HEPESは4-hydroxyethylpiperazine-ethanesulfonic酸(N'-a-hydroxythylpiperazine-N'-ethanesulfanicの酸)、白い水晶粉、一定したpHの範囲を長い間制御できる水素イオン緩衝です。有効なバッファ範囲はpH6.8-8.2です。一般的蛋白質の抽出の換散の緩衝、細胞培養の緩衝、等を準備するため。
HEPESの分離の定数は7.5です。等モルときのHEPESおよびNaHEPESの混合は、解決のpH 7.5です。通常、HEPESの固定モル集中は最初に準備され、それからpHは強い基盤(一般に一般的なNaOH)とのある値に合わせられます。ここでは、NaOHはただオハイオ州を提供するのに役立ちます。水酸化カリウム溶液のような他の強い基盤を使用することもまた可能です。pHの相違が大きいとき、集中されたNaOHを使用して下さい。微調整のために、希薄なNaOHを使用して下さい。NaOHの固体が直接加えられれば、間違いはpHの電極の正確さに影響を与えるには余りにも大きく、NaOHが分解された発熱のとき温度を変えることはかもしれなく。
HEPESの換散の緩衝準備:
換散の解決A: | 換散の解決B: | ||
HEPES | 10mmol/L、pH7.9 | HEPES | 20mmol/L、pH7.9 |
KCl | 10mmol/L | NaCl | 420mmol/L |
MgCl2 | 1.5mmol/L | MgCl2 | 1.5mmol/L |
DTT | 1mmol/L | DTT | 0.5mmol/L |
甘油 | 5% | グリセリン | 25% |
エチレンジアミン四酢酸 | 0.2mmol/L | エチレンジアミン四酢酸 | 0.2mmol/L |
NP-40 | 1% | ||
PMSF (使用の前に加えて下さい) | 1mmol/L | PMSF (使用の後で加えて下さい) | 0.5mmol/L |
aprotinin | 3mg/L | aprotinin | 5mg/L |
leupeptin | 3mg/L | leupeptin | 5mg/L |
pepstainA | 2mg/L | pepstainA | 3mg/L |
ステップ:
1. EPの管および遠心分離機(4000r/min、5min、4度)に細胞を集めて下さい。

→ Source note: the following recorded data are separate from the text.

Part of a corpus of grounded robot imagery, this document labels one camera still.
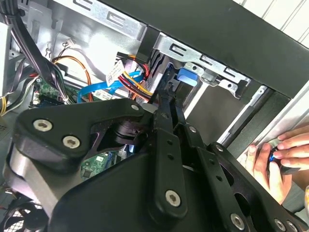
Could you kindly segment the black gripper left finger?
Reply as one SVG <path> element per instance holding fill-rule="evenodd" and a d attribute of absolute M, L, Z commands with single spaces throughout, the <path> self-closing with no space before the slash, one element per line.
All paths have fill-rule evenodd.
<path fill-rule="evenodd" d="M 80 172 L 86 158 L 133 145 L 131 157 L 148 154 L 154 159 L 152 216 L 183 218 L 187 197 L 172 96 L 167 90 L 156 91 L 151 101 L 158 102 L 158 108 L 153 113 L 130 99 L 26 110 L 14 126 L 10 167 L 51 218 L 60 199 L 85 182 Z"/>

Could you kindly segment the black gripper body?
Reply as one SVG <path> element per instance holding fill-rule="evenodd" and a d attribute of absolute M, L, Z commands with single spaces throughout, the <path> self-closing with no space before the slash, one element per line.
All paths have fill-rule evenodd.
<path fill-rule="evenodd" d="M 56 204 L 50 232 L 225 232 L 203 176 L 183 168 L 188 211 L 183 219 L 150 214 L 154 159 L 137 155 L 72 188 Z"/>

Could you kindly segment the person's right hand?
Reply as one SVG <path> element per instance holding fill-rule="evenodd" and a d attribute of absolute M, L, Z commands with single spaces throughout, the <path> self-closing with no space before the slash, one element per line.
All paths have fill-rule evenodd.
<path fill-rule="evenodd" d="M 278 136 L 280 143 L 274 157 L 281 164 L 290 168 L 299 168 L 301 171 L 309 169 L 309 126 L 285 132 Z"/>

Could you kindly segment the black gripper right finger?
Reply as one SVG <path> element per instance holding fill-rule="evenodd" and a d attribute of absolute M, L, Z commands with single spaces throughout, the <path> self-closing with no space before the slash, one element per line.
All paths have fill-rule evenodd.
<path fill-rule="evenodd" d="M 304 232 L 309 227 L 279 205 L 219 143 L 205 145 L 197 129 L 190 129 L 178 100 L 170 110 L 174 131 L 181 139 L 183 161 L 202 179 L 203 203 L 216 232 Z"/>

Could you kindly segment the person's left hand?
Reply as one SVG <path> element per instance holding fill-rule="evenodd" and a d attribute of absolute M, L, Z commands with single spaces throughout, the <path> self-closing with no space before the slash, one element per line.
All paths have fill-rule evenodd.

2. 上で、上澄みを放棄しなさいようにPBSの3回を洗浄して下さい、遠心分離機にかけて下さい。
3. 緩衝Aの100 μlを加え、10分のための氷で孵化させ、(14000 r/min、1分)遠心分離機にかけ、そして上澄みを放棄して下さい。
4. 緩衝Bの60マイクロリットルの餌を再停止し、30minのための氷の遠心分離機、遠心分離機(14000r/min、15min、0度)よく混合し、上澄みを集め、そして餌を放棄して下さい。
その中で細胞質蛋白質および膜蛋白質を解放するのに、lysate Aの役割が主に使用されています核蛋白質を解放するのにlysate Bが使用されていますNP-40は界面活性剤および洗剤両方です、細胞質蛋白質の沈殿物を、そう最も防ぐために役割は上澄みが第一歩の遠心分離によって取除かれた後細胞膜を(穏やかな)で、解放された蛋白質と結合できます破壊し、膜蛋白質は取除くことができます両方。核蛋白質は得られた後、2hのためのlysate Aと透析され、IPのために結合することができます;または他の解決と薄くされ、IPまたは他の実験のための集中された遠心分離機管によって取り替えられて。

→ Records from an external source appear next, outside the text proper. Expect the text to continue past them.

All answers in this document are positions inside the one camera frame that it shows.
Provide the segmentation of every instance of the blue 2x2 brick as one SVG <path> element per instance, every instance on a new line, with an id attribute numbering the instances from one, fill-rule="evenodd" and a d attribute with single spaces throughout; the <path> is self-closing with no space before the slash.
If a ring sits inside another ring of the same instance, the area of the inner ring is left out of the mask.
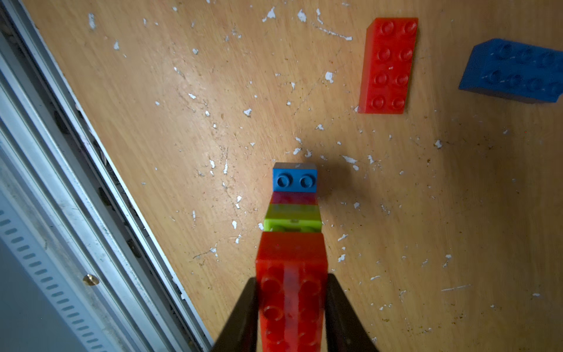
<path id="1" fill-rule="evenodd" d="M 491 39 L 473 48 L 459 89 L 524 103 L 555 103 L 563 93 L 563 52 Z"/>

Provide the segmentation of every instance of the blue lego brick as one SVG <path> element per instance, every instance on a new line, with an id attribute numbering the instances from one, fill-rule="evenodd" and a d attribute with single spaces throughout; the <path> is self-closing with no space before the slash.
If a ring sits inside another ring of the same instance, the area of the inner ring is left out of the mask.
<path id="1" fill-rule="evenodd" d="M 563 93 L 563 52 L 491 39 L 473 48 L 459 89 L 524 103 L 555 103 Z"/>
<path id="2" fill-rule="evenodd" d="M 315 164 L 275 163 L 272 173 L 274 192 L 316 192 Z"/>

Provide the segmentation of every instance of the lime green lego brick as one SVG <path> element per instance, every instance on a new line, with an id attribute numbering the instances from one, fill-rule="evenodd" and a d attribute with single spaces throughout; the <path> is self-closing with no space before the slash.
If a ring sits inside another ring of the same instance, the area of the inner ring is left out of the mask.
<path id="1" fill-rule="evenodd" d="M 270 204 L 264 219 L 264 231 L 321 232 L 319 206 Z"/>

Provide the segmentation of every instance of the wooden surface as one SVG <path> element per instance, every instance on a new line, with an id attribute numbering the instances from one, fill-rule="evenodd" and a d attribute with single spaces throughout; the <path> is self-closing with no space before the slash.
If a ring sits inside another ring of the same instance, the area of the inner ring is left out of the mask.
<path id="1" fill-rule="evenodd" d="M 318 165 L 329 267 L 382 351 L 560 348 L 563 102 L 457 86 L 488 39 L 563 50 L 561 1 L 24 3 L 214 338 L 276 160 Z M 406 111 L 359 115 L 385 16 L 419 17 Z"/>

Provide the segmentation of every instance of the brass screw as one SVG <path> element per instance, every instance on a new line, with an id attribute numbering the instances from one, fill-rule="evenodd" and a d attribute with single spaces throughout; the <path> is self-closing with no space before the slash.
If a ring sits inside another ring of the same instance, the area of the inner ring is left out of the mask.
<path id="1" fill-rule="evenodd" d="M 82 281 L 88 286 L 95 286 L 100 283 L 100 280 L 92 274 L 86 274 Z"/>

Deshengの生体外の診断試薬の主要な原料は次のとおりです:1. Bisの緩衝Tris、BICINE、HEPESの帽子、モップ、蛇口、EPPS、MOPSOの管、PEP;2.化学ルミネセンスの試薬のluminol、isoluminol、アクリジンのエステルDMAE-NHSのアクリジンのエステルNSP-DMAE-NHSのアクリジンの塩NSP-SAのアクリジンの塩NSP-SA-NHSのアクリジンのヒドラジッドNSP-SA-ADHのアクリジンのエステルME-DMAE-NHS;3。新しいTrinderの試薬TOOSの上、騒ぎ、ADPSのアルプス、DAOS、HDAOS、MADB、MAOS;4.血のコレクションの管の添加物のための反照射の分離のゲル、ナトリウムのヘパリン、リチウム ヘパリン、EDTA-2K3K、EDTA-2NAは、さらに凝固剤、凝固の粉、等を促進します、またウイルスの輸送媒体およびcarbomer 940/980を作り出します。買うことを来る歓迎された友人。